For missing textures, that would be the future --exit-on-error flag. Making such a flag work will indeed require deeper change to our logging and reports (also see my comments in D8691).

Ok, sounds good and easy to tweak the patch to the suggestion then :)

  • Use --debug-exit-on-error.

Not sure if I got this right now. I essentially just renamed the command line flag.
I did not get into interfacing this with clot yet, because it is already quite
useful without that. I can look into that later, maybe when the gsoc project is done.

Please add the clog integration now. It should be quite simple, clog already exits on fatal errors.

source/creator/creator_args.c
756–757

I would make the description something simpler like this: "Immediately exit when internal errors are detected"

These descriptions are read by users, and what "automated tests" means in that context is unclear. It should also be clear that this is about internal errors, not all types of errors.

  • Abort on clog error when flag is passed.

Note: Now the cycles_mesh test is failing (more specifically watertight_orig it seems).
Some alembic tests are failing as well, but those seem unrelated, because they also fail on buildbot.

It seems to be failing on an invalid driver, which should not be an error. Really it's more a user error than internal error, but the simple fix now is to change it to a warning:

diff --git a/source/blender/blenkernel/intern/anim_sys.c b/source/blender/blenkernel/intern/anim_sys.c
index 8fe57f1..69e70cf 100644
--- a/source/blender/blenkernel/intern/anim_sys.c
+++ b/source/blender/blenkernel/intern/anim_sys.c
@@ -2870,7 +2870,7 @@ void BKE_animsys_eval_driver(Depsgraph *depsgraph, ID *id, int driver_index, FCu
 
       /* set error-flag if evaluation failed */
       if (ok == 0) {
-        CLOG_ERROR(&LOG, "invalid driver - %s[%d]", fcu->rna_path, fcu->array_index);
+        CLOG_WARN(&LOG, "invalid driver - %s[%d]", fcu->rna_path, fcu->array_index);
         driver_orig->flag |= DRIVER_FLAG_INVALID;
       }
     }

Also, in this case we should always print the error before Blender exits, even if no logging was enabled with --log. Otherwise it's unclear why Blender exited.

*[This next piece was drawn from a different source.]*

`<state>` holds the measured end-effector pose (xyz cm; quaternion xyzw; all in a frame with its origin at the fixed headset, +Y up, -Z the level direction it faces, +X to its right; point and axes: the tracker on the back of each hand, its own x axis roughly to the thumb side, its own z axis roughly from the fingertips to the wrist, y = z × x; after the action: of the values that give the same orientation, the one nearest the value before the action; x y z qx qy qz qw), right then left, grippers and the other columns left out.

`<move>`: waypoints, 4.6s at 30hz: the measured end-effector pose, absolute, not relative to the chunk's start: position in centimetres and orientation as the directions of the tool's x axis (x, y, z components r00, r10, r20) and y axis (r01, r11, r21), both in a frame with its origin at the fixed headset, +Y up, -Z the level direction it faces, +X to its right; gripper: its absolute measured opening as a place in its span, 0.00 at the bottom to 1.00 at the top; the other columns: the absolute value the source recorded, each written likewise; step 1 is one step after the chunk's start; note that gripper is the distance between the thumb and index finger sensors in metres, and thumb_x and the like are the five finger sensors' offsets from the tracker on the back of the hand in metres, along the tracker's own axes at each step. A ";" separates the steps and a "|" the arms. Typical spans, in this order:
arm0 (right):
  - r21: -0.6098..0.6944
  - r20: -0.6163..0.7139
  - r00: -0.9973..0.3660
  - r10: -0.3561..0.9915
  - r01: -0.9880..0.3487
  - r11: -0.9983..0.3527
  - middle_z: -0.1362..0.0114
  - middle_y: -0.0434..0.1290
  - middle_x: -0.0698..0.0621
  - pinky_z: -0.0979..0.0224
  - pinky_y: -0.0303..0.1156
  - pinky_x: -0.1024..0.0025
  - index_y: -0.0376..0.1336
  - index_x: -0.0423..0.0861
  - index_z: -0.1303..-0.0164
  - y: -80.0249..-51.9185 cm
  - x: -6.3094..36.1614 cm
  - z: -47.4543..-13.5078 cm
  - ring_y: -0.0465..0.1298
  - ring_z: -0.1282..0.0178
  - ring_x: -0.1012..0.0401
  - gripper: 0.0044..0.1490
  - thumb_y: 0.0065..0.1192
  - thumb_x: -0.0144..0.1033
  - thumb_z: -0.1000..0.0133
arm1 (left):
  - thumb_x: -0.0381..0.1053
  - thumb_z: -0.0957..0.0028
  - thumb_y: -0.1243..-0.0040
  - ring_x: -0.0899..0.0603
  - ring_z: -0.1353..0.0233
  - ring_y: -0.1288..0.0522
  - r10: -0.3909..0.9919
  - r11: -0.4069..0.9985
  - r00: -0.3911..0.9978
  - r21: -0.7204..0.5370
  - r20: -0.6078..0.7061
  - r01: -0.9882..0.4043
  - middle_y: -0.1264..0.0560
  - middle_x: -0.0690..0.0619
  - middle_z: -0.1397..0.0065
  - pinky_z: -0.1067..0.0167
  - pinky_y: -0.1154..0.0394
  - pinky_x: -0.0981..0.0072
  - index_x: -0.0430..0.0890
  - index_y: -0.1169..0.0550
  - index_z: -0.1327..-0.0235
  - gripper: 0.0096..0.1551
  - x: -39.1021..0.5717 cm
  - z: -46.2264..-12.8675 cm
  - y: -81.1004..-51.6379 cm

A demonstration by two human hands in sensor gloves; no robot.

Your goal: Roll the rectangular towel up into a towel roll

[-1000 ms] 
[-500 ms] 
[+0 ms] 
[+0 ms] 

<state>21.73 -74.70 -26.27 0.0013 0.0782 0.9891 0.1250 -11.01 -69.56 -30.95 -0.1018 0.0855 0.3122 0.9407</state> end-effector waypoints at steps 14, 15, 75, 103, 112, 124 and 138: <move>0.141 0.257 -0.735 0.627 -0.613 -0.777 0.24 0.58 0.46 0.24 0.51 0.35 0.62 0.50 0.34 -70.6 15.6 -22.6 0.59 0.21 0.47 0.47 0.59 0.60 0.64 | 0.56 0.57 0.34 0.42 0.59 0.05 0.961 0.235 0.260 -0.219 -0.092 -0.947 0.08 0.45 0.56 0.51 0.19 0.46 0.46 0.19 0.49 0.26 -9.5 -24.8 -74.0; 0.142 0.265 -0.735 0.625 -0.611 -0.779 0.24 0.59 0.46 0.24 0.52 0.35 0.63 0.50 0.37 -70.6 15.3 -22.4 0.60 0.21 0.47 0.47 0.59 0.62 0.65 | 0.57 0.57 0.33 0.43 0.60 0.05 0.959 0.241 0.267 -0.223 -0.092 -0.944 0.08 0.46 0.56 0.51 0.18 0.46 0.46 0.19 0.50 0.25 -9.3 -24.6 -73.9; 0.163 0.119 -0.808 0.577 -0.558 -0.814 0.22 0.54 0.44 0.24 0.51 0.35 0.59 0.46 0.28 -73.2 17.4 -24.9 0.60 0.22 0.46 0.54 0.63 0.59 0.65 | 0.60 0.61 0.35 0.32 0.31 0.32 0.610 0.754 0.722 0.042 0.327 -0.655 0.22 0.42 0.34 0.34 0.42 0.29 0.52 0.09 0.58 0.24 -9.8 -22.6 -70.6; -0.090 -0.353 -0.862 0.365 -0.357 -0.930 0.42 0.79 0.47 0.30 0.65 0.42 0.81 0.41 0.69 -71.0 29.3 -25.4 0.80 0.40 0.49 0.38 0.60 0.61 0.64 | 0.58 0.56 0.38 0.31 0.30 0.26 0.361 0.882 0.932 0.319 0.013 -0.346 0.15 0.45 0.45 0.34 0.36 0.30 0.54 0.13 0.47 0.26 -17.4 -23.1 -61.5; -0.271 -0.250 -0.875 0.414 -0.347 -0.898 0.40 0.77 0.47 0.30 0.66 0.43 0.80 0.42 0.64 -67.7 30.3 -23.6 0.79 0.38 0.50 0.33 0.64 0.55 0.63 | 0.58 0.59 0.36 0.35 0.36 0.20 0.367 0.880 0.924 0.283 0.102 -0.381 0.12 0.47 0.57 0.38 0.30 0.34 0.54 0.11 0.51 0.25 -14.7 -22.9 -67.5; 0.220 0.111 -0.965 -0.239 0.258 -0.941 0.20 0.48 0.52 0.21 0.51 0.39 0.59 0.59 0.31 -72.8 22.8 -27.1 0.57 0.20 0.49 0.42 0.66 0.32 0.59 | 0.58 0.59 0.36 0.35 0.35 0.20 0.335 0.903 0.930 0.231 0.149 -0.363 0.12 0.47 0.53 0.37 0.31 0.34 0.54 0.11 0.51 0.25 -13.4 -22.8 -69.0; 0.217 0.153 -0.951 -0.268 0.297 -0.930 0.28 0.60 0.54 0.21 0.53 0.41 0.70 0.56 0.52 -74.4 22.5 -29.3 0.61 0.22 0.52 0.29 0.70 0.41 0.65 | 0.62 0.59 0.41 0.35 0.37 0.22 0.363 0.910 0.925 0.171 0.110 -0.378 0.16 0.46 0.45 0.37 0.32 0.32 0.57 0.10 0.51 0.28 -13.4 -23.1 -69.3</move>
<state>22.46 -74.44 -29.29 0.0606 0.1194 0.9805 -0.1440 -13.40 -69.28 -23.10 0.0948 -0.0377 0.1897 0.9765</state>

source/creator/creator_args.c
2290

Add this next to the other --debug flags.

  • move debug arg up to the others
  • add --debug-memory to cycles tests
  • print output in case of crashed cycles test

I'll commit the error->warn fix in master separately now.

P1607 is the output I get from running ctest -R cycles_mesh --verbose now.

  • print output in case of crashed cycles test

Actually, I was thinking about the error message not being printed by clog. Which could be solved by raising the log level to at least error when enabling --debug-exit-on-error.

The Cycles test crash printing I would leave unchanged.

Honestly, I don't really understand what you mean. Maybe we talk past each other.

Actually, I was thinking about the error message not being printed by clog.

Why do we want that the error is not printed when Blender crashes? Don't you think it is useful to have the error printed to be able to debug the issue? I'm not very familiar with clog and the cycles tests, so maybe I'm missing something obvious.

I was confused, I though the "invalid driver" error was not being printed by clog by default, but it seems it is printed.

The patch seems fine then.

This revision is now accepted and ready to land.Aug 26 2020, 6:59 PM

Hi @Jacques Lucke (JacquesLucke), could you say which os you tried this on? When building with make developer most (python) unit tests fail for me on mac and I believe they fail on linux too. (For context, this was discovered when testing D8507 with different make configurations)

I haven't run these tests in debug builds tbh (usually they take way to long). Memory leaks are also detected in release builds. My guess is that there is some debug-mode only code that logs errors..
Running ctest --verbose -R mytestname might give more information.

I haven't run these tests in debug builds tbh (usually they take way to long). Memory leaks are also detected in release builds. My guess is that there is some debug-mode only code that logs errors..
Running ctest --verbose -R mytestname might give more information.

Actually make developer gives memory leak error in release too. I reported a bug T80605, but I'm still trying to narrow down the exact cause.